Ces activités professionnelles risqueraient de passer d'emplois à temps plein classiques et de statut d'indépendant à temps partiel à des statuts moins taxés, voire exonérés d'impôts. La mesure de défiscalisation de 6.000 euros par an risque même de réduire le financement de la sécurité sociale, met en garde la Commission.

"Dans la mesure où certaines des mesures (flexijobs, exonération des 6.000 euros) semblent cibler principalement ceux qui sont déjà sur le marché du travail, elles pourraient n'avoir qu'un impact réduit sur les taux d'activité et d'emploi", note l'exécutif européen.

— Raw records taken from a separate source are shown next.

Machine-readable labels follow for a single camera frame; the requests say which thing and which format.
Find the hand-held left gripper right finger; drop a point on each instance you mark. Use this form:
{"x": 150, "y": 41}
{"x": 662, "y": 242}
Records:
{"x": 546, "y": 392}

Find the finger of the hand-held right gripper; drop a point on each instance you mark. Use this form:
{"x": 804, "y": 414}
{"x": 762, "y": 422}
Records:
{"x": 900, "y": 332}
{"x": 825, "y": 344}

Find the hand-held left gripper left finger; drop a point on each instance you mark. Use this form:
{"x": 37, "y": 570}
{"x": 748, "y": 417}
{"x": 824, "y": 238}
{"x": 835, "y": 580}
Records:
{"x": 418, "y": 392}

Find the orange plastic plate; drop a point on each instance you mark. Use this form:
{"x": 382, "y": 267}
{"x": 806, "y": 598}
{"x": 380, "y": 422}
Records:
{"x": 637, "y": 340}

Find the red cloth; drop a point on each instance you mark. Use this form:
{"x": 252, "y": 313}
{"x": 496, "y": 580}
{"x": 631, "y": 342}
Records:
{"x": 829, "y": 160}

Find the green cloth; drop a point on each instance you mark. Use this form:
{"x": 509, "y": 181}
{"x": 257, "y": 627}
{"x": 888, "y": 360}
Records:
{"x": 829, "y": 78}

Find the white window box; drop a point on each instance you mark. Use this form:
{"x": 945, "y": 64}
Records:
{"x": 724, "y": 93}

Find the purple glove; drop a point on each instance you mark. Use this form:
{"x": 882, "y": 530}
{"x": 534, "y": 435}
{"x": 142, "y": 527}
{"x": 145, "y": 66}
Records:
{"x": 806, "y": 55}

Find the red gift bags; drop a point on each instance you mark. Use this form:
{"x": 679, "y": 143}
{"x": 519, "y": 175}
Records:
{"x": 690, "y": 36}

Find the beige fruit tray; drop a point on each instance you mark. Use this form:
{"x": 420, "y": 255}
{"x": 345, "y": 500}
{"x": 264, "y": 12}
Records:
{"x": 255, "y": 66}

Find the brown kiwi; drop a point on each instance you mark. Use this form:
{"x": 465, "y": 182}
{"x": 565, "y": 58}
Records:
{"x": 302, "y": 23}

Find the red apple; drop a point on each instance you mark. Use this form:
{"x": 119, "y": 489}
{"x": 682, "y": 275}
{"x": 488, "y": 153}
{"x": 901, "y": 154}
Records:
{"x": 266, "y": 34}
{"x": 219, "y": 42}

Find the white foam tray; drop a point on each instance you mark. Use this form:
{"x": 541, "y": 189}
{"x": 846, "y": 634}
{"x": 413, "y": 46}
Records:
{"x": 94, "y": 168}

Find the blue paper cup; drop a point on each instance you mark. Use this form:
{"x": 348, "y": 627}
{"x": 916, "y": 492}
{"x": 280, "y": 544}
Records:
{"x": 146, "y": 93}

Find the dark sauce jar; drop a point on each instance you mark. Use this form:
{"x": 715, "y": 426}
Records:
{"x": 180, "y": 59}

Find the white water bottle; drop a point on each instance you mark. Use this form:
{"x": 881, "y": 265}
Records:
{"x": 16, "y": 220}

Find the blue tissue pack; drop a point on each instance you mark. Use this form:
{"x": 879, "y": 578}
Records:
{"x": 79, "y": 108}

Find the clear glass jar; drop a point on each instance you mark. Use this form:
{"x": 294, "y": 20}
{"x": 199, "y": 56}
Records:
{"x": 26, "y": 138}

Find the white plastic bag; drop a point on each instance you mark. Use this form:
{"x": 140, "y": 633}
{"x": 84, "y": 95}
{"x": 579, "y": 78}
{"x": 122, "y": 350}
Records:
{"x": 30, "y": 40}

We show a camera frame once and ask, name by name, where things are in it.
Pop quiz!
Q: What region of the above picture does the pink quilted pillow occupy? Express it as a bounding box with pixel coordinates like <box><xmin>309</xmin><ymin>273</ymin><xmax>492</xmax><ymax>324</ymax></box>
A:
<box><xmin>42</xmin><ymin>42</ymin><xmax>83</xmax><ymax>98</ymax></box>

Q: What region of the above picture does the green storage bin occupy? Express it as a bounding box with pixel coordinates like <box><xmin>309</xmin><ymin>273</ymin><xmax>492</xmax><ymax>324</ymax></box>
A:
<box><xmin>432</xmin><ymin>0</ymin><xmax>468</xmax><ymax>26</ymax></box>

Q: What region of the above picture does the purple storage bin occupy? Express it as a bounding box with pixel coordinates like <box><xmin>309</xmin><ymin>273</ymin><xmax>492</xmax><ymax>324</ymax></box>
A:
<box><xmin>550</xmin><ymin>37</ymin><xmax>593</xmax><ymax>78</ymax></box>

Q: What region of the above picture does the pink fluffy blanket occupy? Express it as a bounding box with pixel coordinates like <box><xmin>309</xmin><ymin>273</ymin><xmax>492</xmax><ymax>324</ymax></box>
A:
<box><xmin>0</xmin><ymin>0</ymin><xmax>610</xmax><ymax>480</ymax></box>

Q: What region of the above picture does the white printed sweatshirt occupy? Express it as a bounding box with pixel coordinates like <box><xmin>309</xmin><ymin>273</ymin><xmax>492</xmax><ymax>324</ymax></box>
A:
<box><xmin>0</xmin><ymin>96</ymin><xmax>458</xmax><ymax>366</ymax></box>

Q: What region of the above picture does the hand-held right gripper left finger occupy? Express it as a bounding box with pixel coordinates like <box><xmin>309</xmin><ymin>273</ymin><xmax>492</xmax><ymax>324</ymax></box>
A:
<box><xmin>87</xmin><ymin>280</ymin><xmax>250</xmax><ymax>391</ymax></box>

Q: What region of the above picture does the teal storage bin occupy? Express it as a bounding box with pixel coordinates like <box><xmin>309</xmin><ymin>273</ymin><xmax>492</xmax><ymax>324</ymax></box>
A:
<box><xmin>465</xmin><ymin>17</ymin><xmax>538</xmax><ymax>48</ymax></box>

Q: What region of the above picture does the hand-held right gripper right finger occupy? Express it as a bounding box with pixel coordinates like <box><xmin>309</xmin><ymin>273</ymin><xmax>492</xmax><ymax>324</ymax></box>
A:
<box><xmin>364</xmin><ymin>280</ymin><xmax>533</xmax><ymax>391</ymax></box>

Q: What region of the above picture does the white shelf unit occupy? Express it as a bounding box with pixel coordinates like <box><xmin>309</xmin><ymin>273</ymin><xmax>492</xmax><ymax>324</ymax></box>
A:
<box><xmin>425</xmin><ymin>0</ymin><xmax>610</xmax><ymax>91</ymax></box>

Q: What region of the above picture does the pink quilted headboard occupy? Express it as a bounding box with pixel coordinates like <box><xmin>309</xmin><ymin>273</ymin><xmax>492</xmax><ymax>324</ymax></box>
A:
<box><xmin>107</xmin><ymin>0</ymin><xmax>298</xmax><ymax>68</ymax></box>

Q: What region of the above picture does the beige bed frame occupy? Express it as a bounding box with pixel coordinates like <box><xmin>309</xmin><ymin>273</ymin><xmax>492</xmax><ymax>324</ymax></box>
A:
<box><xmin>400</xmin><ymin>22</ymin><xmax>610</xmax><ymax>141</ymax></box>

Dans une réaction mardi, le président du PS, Elio Di Rupo appelle le gouvernement à renoncer à ces projets. "Cette mesure (de défiscalisation) engendre de l'inégalité entre les travailleurs gagnant moins de 6.000 euros par an et les autres: pour une même activité, les premiers ne seront pas taxés et ne payeront pas de cotisations sociales alors que les seconds le devront", a-t-il commenté. "Par ailleurs, comme l'a déjà indiqué le Conseil National du Travail, la mesure entraîne une déprofessionnalisation et dévalorisation des métiers concernés."